Work required
Word for word, copy the entire listing below, but do not carry over any pictures.
▶
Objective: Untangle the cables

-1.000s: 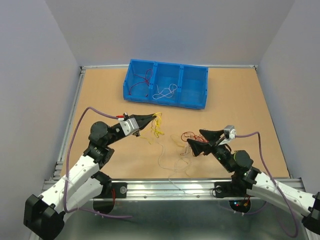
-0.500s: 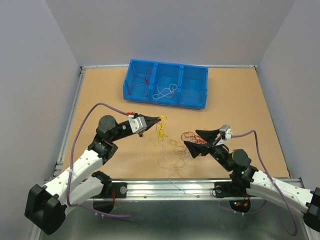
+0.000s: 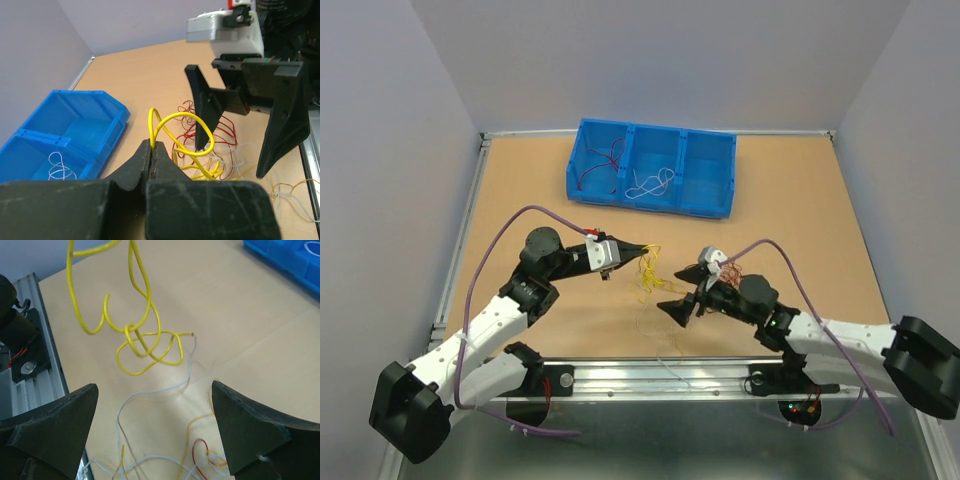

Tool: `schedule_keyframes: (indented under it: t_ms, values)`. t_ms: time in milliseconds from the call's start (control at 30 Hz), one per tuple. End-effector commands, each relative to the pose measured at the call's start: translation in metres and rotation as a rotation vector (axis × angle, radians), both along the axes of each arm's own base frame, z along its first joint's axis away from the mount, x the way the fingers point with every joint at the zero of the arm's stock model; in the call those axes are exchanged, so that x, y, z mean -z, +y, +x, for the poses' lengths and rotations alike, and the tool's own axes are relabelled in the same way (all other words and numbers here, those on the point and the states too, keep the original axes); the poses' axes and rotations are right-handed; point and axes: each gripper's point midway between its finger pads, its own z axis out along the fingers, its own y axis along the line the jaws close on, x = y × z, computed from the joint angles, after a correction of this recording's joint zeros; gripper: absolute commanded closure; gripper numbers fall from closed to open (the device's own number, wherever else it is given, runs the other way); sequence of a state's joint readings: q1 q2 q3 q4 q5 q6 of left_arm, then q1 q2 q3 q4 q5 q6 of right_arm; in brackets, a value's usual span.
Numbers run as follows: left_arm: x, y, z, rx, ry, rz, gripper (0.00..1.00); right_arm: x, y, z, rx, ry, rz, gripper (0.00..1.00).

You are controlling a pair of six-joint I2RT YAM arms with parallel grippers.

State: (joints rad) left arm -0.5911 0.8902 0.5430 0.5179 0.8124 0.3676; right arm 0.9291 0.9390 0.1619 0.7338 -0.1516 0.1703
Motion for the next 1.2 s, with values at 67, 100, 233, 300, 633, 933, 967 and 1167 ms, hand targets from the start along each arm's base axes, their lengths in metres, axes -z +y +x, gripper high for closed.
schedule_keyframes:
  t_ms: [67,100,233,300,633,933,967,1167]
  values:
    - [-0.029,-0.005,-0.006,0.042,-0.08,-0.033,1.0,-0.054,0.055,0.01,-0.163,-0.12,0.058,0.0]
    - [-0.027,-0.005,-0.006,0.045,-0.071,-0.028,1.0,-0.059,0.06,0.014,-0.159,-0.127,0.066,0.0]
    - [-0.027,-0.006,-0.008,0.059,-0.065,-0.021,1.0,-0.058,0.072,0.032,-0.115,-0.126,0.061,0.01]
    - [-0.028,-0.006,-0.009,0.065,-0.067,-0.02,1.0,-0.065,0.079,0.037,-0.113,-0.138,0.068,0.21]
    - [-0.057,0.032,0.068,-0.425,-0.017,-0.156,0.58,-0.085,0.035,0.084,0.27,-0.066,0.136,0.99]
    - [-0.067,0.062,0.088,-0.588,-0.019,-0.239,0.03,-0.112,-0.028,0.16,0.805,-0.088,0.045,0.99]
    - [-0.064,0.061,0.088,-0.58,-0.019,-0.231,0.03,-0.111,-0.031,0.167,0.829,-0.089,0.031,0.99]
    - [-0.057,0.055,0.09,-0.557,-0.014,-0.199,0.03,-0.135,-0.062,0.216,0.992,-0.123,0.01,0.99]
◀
Solution
Objective: Untangle the cables

-1.000s: 
-0.500s: 
+0.000s: 

Tool: `schedule_keyframes: (indented under it: t_ms, values)`. t_ms: time in milliseconds from the call's start (control at 30 Hz), one per tuple. End-effector commands, each relative to the pose measured at the call's start: translation in metres and rotation as a rotation vector (axis × angle, radians), both along the axes of each arm's own base frame, z along its first joint's axis away from the mount, x the way the fingers point with every joint at the zero of the arm's stock model; in the call those axes are exchanged, so that x, y, z mean -z, +y, +x, for the poses' lengths and rotations alike, and the tool's own axes are relabelled in the same way (all other words and numbers here, those on the point and the states too, keep the original axes); the poses' axes and rotations are right-handed; point and axes: each gripper's point midway between its finger pads, its own z axis out along the fingers, its own y axis along the line the jaws close on, x = y × z, computed from the joint angles, after a correction of this recording's joint zeros; gripper: absolute commanded closure; gripper numbers fall from closed to open (the device's own number, wherever else it is given, runs the other way); sequence of a state's joint readings: q1 q2 q3 q4 q5 q6 of left_arm, then q1 q2 q3 q4 q5 q6 of right_arm; in brackets, a value's usual span.
Numbers run as follows: left_arm: x, y, z, rx, ry, rz, gripper (0.00..1.00); right_arm: x, y, z, rx, ry, rz, gripper (0.00..1.00).

You are controlling a pair of six-joint I2RT YAM arms with parallel grippers.

State: (joints rad) left arm -0.5911 0.8902 0.5430 0.5179 0.8124 0.3676; right arm 0.9291 0.9390 0.1619 0.7338 -0.1516 0.1703
Motion for the next 1.2 s, with values at 67, 100, 233, 300, 633, 933, 967 and 1167 ms, hand targets from the start along each arm's base axes, their lengths in metres, axes -z +y +x, gripper high for closed.
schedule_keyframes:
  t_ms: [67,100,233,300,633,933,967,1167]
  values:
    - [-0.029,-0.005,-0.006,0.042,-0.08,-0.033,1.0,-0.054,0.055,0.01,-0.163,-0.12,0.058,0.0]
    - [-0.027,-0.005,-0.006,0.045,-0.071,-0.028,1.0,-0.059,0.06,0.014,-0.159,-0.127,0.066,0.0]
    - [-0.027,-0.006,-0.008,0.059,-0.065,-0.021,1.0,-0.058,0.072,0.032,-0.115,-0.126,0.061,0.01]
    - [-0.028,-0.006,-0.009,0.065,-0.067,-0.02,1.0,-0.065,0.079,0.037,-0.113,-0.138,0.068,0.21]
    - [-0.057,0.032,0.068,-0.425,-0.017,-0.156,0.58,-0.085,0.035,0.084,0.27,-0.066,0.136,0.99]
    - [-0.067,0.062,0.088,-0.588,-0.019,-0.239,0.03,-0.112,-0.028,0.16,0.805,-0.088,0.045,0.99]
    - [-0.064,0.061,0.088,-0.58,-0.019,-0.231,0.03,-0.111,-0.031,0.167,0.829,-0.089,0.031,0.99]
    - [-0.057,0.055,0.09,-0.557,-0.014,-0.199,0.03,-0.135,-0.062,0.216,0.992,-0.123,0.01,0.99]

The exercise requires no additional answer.